The material below must be output exactly, line for line.

BEGIN Source data

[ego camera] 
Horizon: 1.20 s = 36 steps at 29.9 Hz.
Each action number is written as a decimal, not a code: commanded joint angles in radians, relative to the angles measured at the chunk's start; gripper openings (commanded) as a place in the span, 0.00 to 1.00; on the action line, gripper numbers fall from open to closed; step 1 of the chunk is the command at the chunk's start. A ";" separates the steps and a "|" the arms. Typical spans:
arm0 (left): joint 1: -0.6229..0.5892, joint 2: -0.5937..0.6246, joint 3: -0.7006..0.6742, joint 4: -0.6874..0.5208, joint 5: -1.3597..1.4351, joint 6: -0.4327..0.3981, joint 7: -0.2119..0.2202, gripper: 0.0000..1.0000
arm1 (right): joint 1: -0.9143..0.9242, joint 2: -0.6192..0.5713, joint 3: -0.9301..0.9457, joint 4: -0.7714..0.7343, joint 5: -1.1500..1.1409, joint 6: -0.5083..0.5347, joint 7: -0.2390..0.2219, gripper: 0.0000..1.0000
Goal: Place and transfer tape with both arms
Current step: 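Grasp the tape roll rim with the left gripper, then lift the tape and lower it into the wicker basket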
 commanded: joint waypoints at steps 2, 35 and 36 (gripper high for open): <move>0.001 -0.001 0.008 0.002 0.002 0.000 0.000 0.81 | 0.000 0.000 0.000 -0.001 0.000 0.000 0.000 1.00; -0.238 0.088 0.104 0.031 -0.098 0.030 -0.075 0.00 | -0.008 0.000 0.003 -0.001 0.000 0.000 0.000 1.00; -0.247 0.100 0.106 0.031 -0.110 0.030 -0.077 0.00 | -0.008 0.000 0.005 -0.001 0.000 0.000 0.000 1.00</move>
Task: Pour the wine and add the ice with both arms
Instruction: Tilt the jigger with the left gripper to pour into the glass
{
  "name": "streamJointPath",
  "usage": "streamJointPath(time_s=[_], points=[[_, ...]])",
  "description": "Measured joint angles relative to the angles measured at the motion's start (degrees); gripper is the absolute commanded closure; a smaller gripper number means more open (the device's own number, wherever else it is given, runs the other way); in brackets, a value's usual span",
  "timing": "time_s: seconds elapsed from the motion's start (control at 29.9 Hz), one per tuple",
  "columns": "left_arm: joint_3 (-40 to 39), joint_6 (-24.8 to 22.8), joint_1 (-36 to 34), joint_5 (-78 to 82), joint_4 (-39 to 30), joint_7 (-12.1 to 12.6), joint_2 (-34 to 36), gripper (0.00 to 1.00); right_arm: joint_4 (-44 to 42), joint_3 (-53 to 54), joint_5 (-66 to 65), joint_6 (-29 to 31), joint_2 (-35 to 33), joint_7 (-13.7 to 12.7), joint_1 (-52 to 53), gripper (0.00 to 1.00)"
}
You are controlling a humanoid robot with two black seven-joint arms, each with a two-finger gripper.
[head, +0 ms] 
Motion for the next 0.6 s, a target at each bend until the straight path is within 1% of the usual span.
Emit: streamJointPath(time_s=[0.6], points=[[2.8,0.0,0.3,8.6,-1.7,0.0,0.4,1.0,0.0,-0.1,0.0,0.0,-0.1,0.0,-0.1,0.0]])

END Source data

# Written solution
[ego camera] 
Horizon: 1.20 s = 36 steps at 29.9 Hz.
Each action number is written as a decimal, not a code: commanded joint angles in radians, relative to the angles measured at the chunk's start; gripper openings (commanded) as a place in the span, 0.00 to 1.00; on the action line, gripper numbers fall from open to closed; step 1 of the chunk is the command at the chunk's start. A ";" separates the steps and a "|" the arms. Typical spans:
arm0 (left): joint 1: -0.6229..0.5892, joint 2: -0.5937..0.6246, joint 3: -0.7006..0.6742, joint 4: -0.6874..0.5208, joint 5: -1.3597..1.4351, joint 6: -0.4327..0.3981, joint 7: -0.2119..0.2202, gripper: 0.0000..1.0000
arm1 (right): joint 1: -0.9143..0.9242, joint 2: -0.6192..0.5713, joint 3: -0.9301..0.9457, joint 4: -0.7714..0.7343, joint 5: -1.1500..1.1409, joint 6: -0.5083..0.5347, joint 7: -0.2390..0.2219, gripper: 0.0000..1.0000
Goal: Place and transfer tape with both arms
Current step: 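Grasp the tape roll rim with the left gripper, then lift the tape and lower it into the wicker basket
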 commanded: joint waypoints at steps 2, 35 and 36 (gripper high for open): <move>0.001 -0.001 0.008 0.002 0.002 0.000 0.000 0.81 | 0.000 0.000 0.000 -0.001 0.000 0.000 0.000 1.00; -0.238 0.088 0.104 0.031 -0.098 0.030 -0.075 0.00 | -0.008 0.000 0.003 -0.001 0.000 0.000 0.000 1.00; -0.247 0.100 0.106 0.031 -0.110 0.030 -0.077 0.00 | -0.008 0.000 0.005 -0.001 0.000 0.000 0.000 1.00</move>
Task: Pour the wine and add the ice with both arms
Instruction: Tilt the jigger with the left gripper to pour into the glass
{
  "name": "streamJointPath",
  "usage": "streamJointPath(time_s=[_], points=[[_, ...]])",
  "description": "Measured joint angles relative to the angles measured at the motion's start (degrees); gripper is the absolute commanded closure; a smaller gripper number means more open (the device's own number, wherever else it is given, runs the other way); in brackets, a value's usual span",
  "timing": "time_s: seconds elapsed from the motion's start (control at 29.9 Hz), one per tuple",
  "columns": "left_arm: joint_3 (-40 to 39), joint_6 (-24.8 to 22.8), joint_1 (-36 to 34), joint_5 (-78 to 82), joint_4 (-39 to 30), joint_7 (-12.1 to 12.6), joint_2 (-34 to 36), gripper (0.00 to 1.00); right_arm: joint_4 (-44 to 42), joint_3 (-53 to 54), joint_5 (-66 to 65), joint_6 (-29 to 31), joint_2 (-35 to 33), joint_7 (-13.7 to 12.7), joint_1 (-52 to 53), gripper (0.00 to 1.00)"
}
You are controlling a humanoid robot with two black seven-joint arms, each with a two-finger gripper.
[head, +0 ms] 
Motion for the next 0.6 s, a target at each bend until the straight path is within 1% of the usual span.
Emit: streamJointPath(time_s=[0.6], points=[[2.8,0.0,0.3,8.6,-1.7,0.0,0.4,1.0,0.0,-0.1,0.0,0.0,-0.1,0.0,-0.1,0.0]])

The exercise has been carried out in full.